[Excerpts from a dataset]
Content starts
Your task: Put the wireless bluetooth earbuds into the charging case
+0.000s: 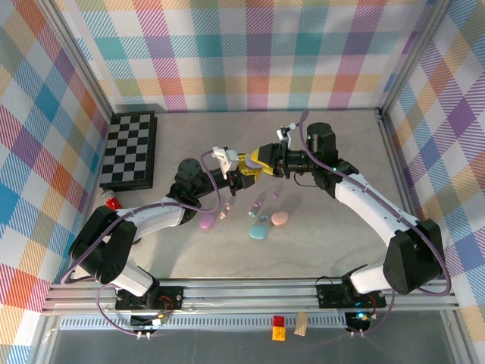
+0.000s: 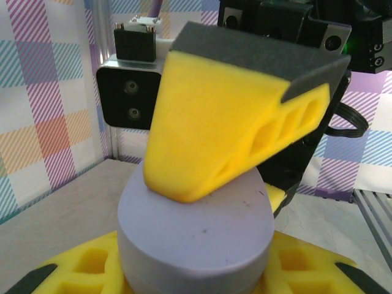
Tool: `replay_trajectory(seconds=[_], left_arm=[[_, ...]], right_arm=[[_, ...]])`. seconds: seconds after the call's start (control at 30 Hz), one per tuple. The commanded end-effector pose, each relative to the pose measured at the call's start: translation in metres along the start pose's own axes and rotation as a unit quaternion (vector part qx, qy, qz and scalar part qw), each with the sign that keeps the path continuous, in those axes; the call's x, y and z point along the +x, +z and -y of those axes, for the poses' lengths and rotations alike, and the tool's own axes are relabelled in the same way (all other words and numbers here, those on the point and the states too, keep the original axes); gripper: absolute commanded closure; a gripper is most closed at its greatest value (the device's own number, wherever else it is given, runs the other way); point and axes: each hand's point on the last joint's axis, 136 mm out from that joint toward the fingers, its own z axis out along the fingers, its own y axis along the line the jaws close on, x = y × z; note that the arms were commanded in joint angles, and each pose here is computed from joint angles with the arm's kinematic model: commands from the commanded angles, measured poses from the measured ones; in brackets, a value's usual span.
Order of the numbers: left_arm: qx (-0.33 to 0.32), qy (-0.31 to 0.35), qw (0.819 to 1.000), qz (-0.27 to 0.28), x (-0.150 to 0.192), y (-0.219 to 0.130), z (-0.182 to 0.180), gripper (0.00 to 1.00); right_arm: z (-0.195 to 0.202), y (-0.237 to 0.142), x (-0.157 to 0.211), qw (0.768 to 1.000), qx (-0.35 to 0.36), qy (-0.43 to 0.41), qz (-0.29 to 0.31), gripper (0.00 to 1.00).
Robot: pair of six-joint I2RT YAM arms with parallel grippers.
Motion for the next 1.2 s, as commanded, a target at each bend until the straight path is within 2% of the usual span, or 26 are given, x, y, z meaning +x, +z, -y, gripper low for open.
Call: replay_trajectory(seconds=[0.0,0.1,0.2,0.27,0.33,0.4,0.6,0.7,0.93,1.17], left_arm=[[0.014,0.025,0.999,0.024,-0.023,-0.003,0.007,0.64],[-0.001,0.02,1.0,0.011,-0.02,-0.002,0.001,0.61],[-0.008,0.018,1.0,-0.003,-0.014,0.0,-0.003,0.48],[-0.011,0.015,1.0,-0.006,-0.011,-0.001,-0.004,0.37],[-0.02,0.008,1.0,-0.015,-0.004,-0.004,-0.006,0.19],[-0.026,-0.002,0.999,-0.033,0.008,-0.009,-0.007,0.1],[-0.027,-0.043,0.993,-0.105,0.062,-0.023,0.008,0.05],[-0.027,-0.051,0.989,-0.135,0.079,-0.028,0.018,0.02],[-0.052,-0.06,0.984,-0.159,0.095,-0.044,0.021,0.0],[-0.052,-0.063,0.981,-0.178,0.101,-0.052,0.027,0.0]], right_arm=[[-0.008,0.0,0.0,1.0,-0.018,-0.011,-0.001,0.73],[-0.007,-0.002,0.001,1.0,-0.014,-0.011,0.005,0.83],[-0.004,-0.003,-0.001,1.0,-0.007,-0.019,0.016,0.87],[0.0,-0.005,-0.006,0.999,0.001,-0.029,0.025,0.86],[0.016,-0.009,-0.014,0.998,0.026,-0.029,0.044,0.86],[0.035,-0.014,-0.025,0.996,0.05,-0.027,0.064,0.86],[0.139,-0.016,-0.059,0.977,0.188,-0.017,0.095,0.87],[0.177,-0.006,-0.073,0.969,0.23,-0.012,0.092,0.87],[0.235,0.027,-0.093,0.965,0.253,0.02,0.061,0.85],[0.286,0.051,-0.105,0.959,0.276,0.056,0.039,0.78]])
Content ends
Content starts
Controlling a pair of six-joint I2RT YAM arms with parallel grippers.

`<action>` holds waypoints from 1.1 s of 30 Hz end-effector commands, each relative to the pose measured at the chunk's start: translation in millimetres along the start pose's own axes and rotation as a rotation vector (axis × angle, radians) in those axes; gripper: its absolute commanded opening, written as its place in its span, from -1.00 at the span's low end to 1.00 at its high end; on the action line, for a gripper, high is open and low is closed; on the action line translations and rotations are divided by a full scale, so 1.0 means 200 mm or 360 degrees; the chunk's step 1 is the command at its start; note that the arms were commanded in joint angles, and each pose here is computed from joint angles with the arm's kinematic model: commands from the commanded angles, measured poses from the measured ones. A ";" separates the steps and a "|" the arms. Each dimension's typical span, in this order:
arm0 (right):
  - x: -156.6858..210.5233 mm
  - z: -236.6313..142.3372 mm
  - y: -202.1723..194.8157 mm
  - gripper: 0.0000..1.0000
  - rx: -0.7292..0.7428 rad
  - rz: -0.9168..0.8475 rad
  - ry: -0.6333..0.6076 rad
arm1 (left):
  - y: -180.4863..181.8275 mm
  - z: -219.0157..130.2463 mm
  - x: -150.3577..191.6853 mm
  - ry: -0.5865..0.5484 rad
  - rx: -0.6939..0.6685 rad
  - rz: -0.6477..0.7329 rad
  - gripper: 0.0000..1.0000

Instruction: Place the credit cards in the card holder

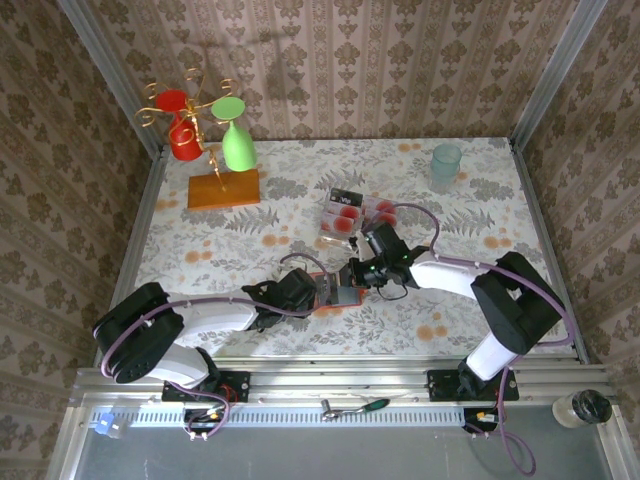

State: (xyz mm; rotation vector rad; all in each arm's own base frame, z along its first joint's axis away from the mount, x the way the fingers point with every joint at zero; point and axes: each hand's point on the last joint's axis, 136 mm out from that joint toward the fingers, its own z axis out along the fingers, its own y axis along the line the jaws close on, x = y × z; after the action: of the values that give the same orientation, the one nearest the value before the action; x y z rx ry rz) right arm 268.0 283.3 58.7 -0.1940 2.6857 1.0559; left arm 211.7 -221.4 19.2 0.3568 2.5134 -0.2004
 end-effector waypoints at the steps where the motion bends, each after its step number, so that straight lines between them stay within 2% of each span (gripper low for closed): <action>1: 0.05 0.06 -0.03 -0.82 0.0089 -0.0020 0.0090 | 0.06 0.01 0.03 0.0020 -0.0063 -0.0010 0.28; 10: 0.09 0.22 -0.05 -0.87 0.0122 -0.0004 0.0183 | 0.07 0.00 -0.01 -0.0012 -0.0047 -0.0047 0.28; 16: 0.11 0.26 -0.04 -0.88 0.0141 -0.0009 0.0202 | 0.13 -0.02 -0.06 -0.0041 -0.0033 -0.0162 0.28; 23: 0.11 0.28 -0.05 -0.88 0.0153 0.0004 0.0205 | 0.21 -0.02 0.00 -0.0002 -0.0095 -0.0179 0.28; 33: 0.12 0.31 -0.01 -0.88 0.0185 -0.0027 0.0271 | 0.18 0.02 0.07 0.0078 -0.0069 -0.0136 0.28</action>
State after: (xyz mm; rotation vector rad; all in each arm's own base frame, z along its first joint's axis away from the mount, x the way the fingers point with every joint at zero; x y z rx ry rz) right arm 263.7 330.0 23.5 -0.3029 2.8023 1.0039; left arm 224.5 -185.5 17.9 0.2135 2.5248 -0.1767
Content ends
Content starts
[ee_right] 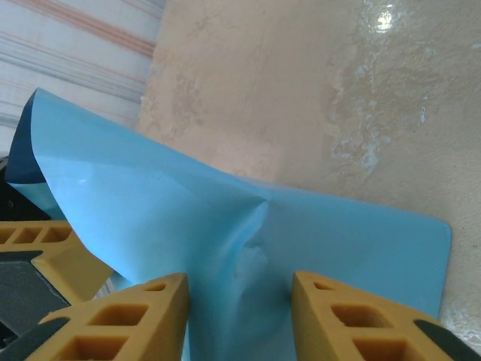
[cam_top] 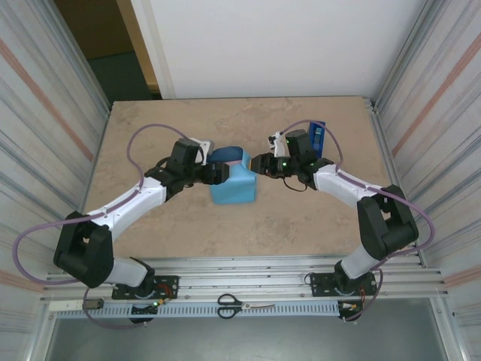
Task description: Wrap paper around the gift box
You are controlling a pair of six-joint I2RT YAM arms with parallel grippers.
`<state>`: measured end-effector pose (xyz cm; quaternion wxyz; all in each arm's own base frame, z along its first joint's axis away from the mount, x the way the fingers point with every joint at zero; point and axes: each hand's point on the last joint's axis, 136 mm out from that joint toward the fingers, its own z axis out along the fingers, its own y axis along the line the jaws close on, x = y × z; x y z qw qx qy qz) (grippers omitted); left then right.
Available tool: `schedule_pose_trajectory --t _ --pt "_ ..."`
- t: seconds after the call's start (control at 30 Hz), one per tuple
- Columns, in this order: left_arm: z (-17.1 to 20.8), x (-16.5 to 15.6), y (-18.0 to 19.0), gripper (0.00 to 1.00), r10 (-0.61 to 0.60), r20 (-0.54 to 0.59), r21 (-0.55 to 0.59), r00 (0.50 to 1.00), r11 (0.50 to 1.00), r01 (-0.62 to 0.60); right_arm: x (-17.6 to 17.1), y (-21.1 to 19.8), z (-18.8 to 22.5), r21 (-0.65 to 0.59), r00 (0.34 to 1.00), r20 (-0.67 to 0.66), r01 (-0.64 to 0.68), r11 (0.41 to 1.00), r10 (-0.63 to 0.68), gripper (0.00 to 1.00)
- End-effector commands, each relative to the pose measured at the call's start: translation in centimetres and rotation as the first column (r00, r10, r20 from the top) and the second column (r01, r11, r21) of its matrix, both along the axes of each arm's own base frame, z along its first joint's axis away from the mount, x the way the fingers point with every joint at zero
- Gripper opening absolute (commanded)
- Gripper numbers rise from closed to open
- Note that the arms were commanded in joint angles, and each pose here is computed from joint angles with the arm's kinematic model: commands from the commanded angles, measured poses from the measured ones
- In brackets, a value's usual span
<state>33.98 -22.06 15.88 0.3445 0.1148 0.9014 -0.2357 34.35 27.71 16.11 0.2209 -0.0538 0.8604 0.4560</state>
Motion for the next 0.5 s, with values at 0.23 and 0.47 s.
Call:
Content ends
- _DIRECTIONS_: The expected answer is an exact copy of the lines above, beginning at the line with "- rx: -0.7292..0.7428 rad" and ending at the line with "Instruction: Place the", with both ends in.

- _REPLY_:
  - rx: -0.7292..0.7428 rad
  - rz: -0.9168..0.8475 rad
  - ry: -0.6333..0.6076 rad
arm1 (left):
  - y: -180.4863..181.8275 mm
  - z: -219.0157..130.2463 mm
  - x: -150.3577..191.6853 mm
  - ry: -0.5865..0.5484 rad
  - rx: -0.6939..0.6685 rad
  - rz: -0.6477..0.7329 rad
  - gripper: 0.0000..1.0000

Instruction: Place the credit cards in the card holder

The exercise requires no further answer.